A standout performance in Europe helped Herbert Smith Freehills (HSF) boost global revenues by 11% in 2016/17, according to the firm’s latest filings with Companies House, although increased overhead saw operating profit barely move.
Global revenues rose from £832.2m to £920.8m, with the firm claiming that its EMEA region ‘generated exceptional revenue growth’. The accounts cited in particular ‘excellent performances in Paris, Moscow and Madrid’ as well as a robust showing from its Asia practices. Mark Rigotti (pictured), chief executive of HSF, commented: ‘It is very encouraging to see another year of growth as our brand continues to strengthen across markets and regions.’
While often overshadowed by its disputes practice, the accounts also highlighted the performance of HSF’s corporate arm.
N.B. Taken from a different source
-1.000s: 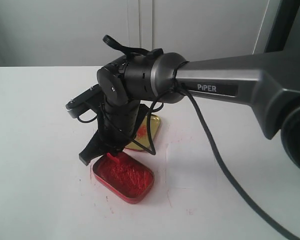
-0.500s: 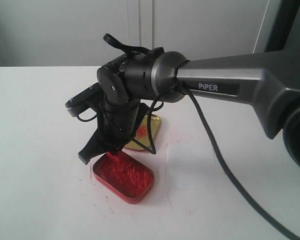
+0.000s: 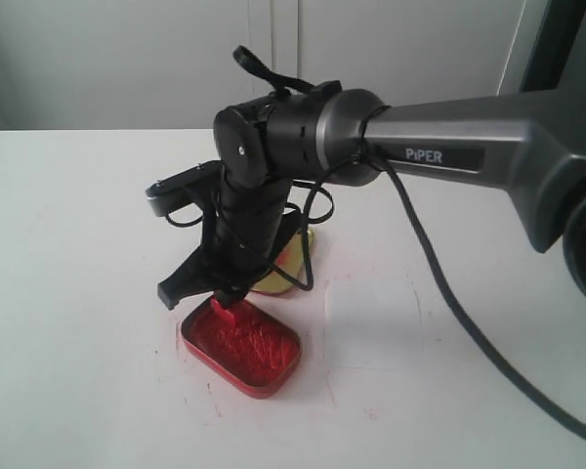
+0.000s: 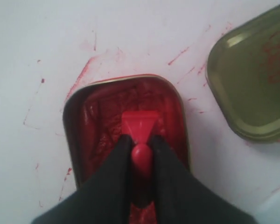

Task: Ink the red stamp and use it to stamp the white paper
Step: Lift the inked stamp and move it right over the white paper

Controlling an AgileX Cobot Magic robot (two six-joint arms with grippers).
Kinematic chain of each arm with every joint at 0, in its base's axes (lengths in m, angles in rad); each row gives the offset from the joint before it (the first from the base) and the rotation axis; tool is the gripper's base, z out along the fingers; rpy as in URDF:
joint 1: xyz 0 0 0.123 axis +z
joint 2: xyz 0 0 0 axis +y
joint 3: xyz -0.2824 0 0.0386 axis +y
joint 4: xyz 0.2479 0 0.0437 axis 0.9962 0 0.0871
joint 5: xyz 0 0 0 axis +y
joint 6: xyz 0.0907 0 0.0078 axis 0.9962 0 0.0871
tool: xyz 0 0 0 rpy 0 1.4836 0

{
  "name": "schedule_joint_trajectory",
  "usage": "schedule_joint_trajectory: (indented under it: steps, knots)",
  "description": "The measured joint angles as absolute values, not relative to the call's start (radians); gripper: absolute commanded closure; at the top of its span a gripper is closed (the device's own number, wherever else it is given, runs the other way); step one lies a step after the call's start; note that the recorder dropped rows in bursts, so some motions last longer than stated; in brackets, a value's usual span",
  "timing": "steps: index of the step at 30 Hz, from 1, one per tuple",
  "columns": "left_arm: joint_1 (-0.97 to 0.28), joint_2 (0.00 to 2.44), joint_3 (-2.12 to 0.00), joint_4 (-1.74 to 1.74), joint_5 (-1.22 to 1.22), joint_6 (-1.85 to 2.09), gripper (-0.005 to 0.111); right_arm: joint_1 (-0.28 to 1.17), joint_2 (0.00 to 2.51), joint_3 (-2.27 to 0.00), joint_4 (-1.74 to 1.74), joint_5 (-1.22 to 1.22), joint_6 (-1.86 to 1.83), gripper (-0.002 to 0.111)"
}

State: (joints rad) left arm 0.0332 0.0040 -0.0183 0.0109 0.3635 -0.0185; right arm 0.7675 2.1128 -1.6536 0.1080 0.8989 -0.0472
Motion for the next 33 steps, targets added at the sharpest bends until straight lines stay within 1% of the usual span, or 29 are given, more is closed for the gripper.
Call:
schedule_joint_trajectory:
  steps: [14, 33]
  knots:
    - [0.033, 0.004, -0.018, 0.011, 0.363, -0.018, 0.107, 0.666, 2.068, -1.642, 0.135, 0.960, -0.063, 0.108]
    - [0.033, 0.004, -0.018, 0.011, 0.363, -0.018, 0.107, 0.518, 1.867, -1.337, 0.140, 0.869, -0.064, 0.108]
The firm reportedly advised on over 120 cross-border deals throughout the financial year, with a combined value of around $160bn. Among the major mandates was advising Sky on its proposed £18bn buyout by 21st Century Fox.
At the end of last year HSF shook-up its remuneration system, hiking plateau equity shares from 100 to 130 points. The move, which came weeks after Freshfields Bruckhaus Deringer pushed through similar reforms, has given HSF the freedom to extend its core pay ladder and allow top earners to take home well over £1.5m.
But the changes have not come into play in time to affect the most-recent accounts, with the firm’s highest-earning partner receiving the exact amount as in the previous financial year: £1.6m. The number of partners at the firm was essentially static, increasing from 373 to 374. The number of fee-earners at the firm rose 5% from 2,317 to 2,444, with overall headcount numbers increasing from 4,073 to 4,248.
HSF’s key management personnel, which consists of members of the firm’s global executive committee, took home a smaller share of profits in 2016/17. In 2015/16, the group took home a total of £8.7m, compared to £8.5m this year.
The muted payouts most likely reflect the fact that HSF’s operating profit also barely grew, rising less than 1% from £245.7m to £247.9m. The accounts also detailed payments made out to former members, totalling £3.9m, compared to £1.1m the year previous. The firm said the figure represents payment of profit entitlements to partners after they retired.